Er riss seine hellblauen Augen weit auf, senkte dann seine ausgesprochen langen Wimpern und klimperte mich damit an.
»Ich bin nicht in der Absicht hergekommen, Euren Gatten zu verführen, das versichere ich Euch«, sagte er.
»John!« Jamies Faust schlug mit solcher Wucht auf den Tisch, dass die Teetassen klapperten. Seine Wangen waren dunkelrot angelaufen, und er verzog das Gesicht in verlegener Wut.

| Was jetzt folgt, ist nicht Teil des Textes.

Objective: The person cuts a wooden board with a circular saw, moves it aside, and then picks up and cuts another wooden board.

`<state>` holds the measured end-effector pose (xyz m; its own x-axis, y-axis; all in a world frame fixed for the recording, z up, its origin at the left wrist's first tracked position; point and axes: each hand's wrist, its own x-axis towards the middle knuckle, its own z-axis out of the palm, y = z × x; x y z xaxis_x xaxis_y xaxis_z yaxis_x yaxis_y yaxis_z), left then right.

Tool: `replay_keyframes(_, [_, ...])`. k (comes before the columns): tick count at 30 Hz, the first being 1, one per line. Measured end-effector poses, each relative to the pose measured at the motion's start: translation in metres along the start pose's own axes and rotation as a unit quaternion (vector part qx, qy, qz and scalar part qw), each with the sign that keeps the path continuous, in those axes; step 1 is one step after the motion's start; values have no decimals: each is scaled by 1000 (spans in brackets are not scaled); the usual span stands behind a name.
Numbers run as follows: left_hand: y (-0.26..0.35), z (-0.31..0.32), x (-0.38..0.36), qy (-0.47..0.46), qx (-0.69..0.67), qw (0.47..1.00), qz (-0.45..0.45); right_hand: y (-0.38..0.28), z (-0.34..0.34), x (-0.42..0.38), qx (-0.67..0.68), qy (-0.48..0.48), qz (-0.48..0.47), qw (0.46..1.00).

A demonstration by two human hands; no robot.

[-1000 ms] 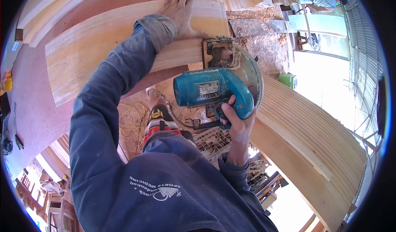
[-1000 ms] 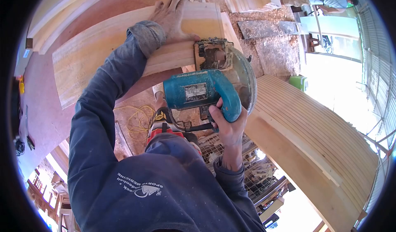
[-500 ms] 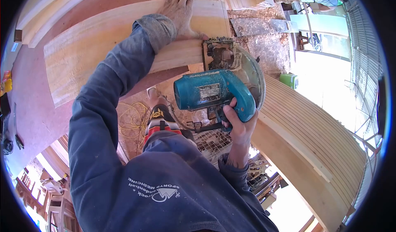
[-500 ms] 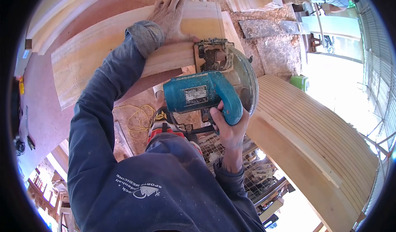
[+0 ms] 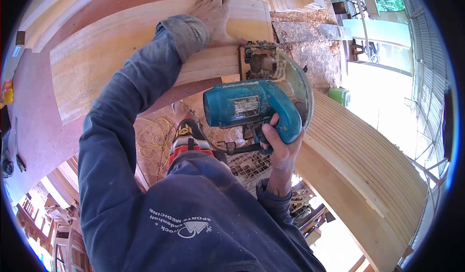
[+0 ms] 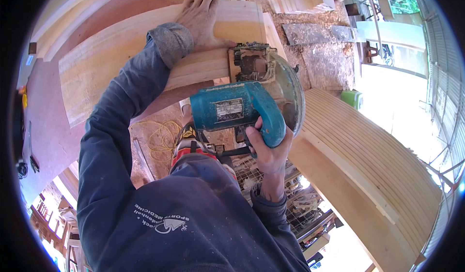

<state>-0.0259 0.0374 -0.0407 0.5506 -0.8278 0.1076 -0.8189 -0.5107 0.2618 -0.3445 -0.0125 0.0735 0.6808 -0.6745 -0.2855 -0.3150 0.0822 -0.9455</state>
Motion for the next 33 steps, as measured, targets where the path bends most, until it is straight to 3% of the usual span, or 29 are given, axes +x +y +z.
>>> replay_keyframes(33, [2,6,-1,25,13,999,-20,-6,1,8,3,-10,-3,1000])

»Entschuldigung.« Im Gegensatz zu ihm war Grey blass geworden, obwohl er ansonsten nicht sichtbar angegriffen war. Zum ersten Mal kam mir der Gedanke, dass ihn dieses Zusammentreffen möglicherweise genauso nervös machte wie Jamie.
»Entschuldigung, Ma’am«, sagte er und nickte mir höflich zu. »Das war unverzeihlich. Ich würde Euch allerdings gern darauf hinweisen, dass Ihr mich seit unserem Zusammentreffen anseht, als hättet Ihr mich vor einem berüchtigten Badehaus in der Gosse gefunden.« Jetzt entflammte auch sein Gesicht in schwachem Rot.
»Tut mir leid«, hauchte ich. »Sagt nächstes Mal etwas eher Bescheid, dann bemühe ich mich um einen passenden Gesichtsausdruck.«
Er stand plötzlich auf und ging zum Fenster, wo er mit dem Rücken zum Zimmer stehen blieb, die Hände auf die Fensterbank gestützt. Es gab eine zunehmend peinliche Pause. Ich wollte Jamie nicht ansehen; stattdessen gab ich großes Interesse an einer Flasche mit Fenchelsamen vor, die auf dem Tisch stand.
»Meine Frau ist gestorben«, sagte er abrupt. »Auf dem Schiff von England nach Jamaica. Sie war unterwegs, um dort zu mir zu stoßen.«
»Es tut mir leid, das zu hören«, sagte Jamie leise. »Und der Junge ist bei ihr gewesen?«
»Ja.« Lord John drehte sich um und lehnte sich an die Fensterbank, so dass die Frühlingssonne seinen ordentlich frisierten Kopf umrahmte und ihn mit einem leuchtenden Strahlenkranz umgab. »Willie hat … Isobel sehr nahegestanden. Sie war die einzige Mutter, die er seit seiner Geburt hatte.«
Willies wirkliche Mutter, Geneva Dunsany, war bei seiner Geburt gestorben; sein angeblicher Vater, der Graf von Ellesmere, war am selben Tag durch einen Unfall ums Leben gekommen. So viel hatte Jamie mir bereits erzählt. Außerdem, dass Genevas Schwester Isobel sich um den verwaisten Jungen gekümmert hatte und dass Lord John Isobel geheiratet hatte, als Willie ungefähr sechs war – zu der Zeit, als Jamie aus dem Dienst der Dunsanys ausgeschieden war.
»Es tut mir sehr leid«, sagte ich aufrichtig und meinte damit nicht nur den Tod seiner Frau.
Grey blickte mich an, und der Hauch eines Nickens deutete an, dass er mich verstand.
»Meine Anstellung als Gouverneur war fast beendet; ich hatte vorgehabt, mich vielleicht auf der Insel niederzulassen, falls das Klima meiner Familie zusagte. So aber …« Er zuckte mit den Achseln.
»Willie war untröstlich über den Verlust seiner Mutter; es schien ratsam, ihn irgendwie abzulenken. Es bot sich fast augenblicklich die Gelegenheit dazu; der Besitz meiner Frau umfasst ein großes Anwesen in Virginia, das sie William vermacht hatte. Nach ihrem Tod erreichte mich eine Anfrage des Verwalters der Plantage, der um Instruktionen bat.«
Er entfernte sich vom Fenster und kehrte langsam zum Tisch zurück, wo wir saßen.